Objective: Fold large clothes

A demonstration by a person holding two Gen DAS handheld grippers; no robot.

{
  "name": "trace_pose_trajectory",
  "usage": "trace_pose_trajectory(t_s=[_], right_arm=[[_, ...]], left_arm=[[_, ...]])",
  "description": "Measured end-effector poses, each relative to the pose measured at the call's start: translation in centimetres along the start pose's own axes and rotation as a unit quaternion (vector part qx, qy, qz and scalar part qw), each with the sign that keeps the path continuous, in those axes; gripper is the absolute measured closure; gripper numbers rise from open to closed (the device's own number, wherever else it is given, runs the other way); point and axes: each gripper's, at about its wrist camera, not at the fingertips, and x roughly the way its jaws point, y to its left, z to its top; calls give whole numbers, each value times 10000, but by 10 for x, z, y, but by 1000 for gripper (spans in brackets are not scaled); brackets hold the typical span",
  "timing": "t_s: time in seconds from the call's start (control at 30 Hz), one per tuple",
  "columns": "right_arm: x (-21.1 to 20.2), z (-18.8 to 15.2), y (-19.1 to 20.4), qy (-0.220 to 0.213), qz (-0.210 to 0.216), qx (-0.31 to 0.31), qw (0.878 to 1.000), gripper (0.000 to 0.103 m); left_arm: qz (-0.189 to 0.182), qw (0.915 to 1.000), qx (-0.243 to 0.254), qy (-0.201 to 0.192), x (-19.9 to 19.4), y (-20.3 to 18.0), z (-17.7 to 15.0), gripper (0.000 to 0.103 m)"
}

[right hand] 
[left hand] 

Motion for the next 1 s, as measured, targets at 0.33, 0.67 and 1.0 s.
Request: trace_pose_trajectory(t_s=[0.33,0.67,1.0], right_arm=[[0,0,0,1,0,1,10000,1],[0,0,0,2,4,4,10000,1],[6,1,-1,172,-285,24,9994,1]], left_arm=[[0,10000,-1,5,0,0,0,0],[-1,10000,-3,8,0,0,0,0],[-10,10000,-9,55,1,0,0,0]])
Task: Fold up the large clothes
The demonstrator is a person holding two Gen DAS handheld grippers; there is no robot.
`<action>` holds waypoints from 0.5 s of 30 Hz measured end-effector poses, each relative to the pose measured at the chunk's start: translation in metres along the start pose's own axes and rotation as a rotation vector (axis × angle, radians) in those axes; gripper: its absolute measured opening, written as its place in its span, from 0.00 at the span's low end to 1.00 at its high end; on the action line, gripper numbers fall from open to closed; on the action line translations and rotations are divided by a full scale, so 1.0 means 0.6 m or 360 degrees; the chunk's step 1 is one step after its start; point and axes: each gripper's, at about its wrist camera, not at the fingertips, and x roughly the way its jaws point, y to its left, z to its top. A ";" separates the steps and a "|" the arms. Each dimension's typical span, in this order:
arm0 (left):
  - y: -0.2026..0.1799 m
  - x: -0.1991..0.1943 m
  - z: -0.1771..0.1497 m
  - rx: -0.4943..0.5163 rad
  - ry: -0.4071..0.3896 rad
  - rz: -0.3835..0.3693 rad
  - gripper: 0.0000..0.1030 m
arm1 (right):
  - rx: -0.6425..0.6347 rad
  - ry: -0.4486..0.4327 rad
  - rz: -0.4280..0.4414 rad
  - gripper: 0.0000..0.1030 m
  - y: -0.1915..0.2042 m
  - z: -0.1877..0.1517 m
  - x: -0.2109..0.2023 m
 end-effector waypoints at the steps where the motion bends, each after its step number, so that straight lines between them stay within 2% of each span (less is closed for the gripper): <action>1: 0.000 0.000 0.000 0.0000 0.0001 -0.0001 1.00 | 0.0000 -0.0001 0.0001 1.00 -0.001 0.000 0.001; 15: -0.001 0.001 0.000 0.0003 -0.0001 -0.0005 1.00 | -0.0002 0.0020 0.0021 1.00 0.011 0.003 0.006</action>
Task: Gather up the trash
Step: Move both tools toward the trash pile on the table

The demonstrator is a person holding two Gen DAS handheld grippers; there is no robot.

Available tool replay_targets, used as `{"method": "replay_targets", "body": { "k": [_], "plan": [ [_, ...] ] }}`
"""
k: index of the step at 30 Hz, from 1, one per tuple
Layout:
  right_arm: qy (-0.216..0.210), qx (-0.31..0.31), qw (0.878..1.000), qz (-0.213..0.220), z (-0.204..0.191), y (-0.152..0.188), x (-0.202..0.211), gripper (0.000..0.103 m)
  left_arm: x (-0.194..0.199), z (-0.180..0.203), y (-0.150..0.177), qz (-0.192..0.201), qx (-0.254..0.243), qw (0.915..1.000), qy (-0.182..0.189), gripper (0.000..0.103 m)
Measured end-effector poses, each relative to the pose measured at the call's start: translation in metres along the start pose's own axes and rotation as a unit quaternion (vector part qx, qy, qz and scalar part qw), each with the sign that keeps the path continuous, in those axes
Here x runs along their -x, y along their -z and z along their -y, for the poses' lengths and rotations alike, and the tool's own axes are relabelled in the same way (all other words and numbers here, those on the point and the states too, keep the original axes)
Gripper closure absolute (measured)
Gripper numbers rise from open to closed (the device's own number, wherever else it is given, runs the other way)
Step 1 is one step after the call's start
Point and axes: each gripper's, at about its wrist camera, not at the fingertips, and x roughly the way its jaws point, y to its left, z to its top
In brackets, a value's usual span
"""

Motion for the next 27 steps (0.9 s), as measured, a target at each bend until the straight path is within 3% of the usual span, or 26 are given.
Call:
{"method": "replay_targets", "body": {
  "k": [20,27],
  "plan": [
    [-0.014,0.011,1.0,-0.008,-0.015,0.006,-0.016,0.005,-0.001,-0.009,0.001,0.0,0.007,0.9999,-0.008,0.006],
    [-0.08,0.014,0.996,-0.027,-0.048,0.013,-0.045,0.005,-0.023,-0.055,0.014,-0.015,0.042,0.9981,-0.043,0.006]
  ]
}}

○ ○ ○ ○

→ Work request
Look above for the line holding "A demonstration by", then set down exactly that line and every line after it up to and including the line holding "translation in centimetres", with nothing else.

→ Expected output
A demonstration by a person holding two Gen DAS handheld grippers; no robot.

{
  "name": "trace_pose_trajectory",
  "usage": "trace_pose_trajectory(t_s=[_], right_arm=[[_, ...]], left_arm=[[_, ...]])",
  "description": "Measured end-effector poses, each relative to the pose measured at the call's start: translation in centimetres along the start pose's own axes and rotation as a unit quaternion (vector part qx, qy, qz and scalar part qw), each with the sign that keeps the path continuous, in those axes; gripper is the absolute measured closure; gripper numbers rise from open to closed (the device's own number, wherever else it is given, runs the other way); point and axes: each gripper's, at about its wrist camera, not at the fingertips, and x roughly the way its jaws point, y to its left, z to its top; calls give whole numbers, each value times 10000, but by 10 for x, z, y, but by 1000 for gripper (spans in brackets are not scaled); brackets hold the typical span",

What the exercise required is now complete.